Time and daylight hours
Tanzania time is Greenwich Mean Time plus three hours. Given the proximity to the equator there is pretty much 12 hours of daylight every 24 hours.

Tanzania has a tropical climate with variations depending on altitude. In the higher regions temperatures can range from 10-20°C throughout the year whereas in the lower regions temperatures rarely fall beneath 20°C. Humidity increases closer to the coastal regions. The hottest period of the year tends to be from November to February (25°-31°C). The two main rain seasons are between March to May (the Long rains or Masika) and October and February (the Short Rains or Vuli). For details of how the climate can affect your safari see Northern Climate or Southern Climate.

How to dress
During the day time light clothing such as T-shirts is recommended. For the evenings a warm light jacket is sufficient. A warm jacket or jumper should also be packed as some early morning excursions can prove to be slightly chilly. During the evenings at the bar and dining room, guests should dress casually smart. Laundry services are available in all Lodges and bush camps and will return your items within 24 hours, allowing you to take fewer clothes on your Safari. During walking safaris it is advisable to wear neutral colours that blend in with those of the bush, since they are less visible to wild animals. Make sure you take a pair of comfortable shoes as safari boots or trainers.

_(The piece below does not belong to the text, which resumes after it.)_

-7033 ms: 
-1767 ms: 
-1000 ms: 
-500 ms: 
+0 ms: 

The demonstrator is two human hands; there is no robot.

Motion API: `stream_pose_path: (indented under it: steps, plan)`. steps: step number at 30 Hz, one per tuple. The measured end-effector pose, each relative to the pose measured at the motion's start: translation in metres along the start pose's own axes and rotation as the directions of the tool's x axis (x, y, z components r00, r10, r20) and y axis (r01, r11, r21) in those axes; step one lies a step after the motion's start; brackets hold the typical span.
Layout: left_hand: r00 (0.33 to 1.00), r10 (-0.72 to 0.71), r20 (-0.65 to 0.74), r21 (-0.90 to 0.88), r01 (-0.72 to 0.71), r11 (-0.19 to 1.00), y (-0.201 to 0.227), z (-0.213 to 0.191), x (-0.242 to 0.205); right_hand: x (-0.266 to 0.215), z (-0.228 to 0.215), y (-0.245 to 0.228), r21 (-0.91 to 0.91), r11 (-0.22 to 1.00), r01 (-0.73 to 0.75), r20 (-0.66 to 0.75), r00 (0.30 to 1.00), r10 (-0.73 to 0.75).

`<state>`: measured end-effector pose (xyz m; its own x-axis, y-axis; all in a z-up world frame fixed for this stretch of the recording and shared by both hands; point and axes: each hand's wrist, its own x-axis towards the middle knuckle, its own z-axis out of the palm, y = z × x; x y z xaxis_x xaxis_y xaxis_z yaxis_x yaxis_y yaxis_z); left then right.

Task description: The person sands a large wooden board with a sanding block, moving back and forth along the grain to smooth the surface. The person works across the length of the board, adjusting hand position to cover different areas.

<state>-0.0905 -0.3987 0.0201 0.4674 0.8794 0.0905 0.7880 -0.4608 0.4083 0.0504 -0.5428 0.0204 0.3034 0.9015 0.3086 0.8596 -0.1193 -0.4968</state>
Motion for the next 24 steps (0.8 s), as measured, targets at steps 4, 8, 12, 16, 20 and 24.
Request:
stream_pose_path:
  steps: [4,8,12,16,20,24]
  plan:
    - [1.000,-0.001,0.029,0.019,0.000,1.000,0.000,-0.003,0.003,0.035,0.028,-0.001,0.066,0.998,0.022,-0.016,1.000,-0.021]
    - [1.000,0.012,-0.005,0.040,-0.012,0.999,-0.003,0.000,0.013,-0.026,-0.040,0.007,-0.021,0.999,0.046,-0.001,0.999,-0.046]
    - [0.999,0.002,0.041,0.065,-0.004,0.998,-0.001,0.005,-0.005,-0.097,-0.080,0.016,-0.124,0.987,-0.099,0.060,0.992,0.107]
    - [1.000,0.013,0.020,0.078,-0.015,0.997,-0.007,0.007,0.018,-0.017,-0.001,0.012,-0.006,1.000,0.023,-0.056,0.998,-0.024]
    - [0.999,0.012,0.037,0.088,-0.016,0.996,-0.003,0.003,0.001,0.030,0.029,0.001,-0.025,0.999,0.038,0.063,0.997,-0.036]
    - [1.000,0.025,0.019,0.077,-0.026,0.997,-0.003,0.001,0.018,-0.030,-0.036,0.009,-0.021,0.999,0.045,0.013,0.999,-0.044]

Zanzibar is a Muslim country and although attitudes are fairly relaxed women are asked to cover their shoulders and avoid exaggeratedly provocative clothing when in town. Nudism on the beaches is disapproved of and should be avoided.

Park Fees
Park fees are paid by us on your behalf with no commission for this service. These vary from location to location and are per vehicle and per guest.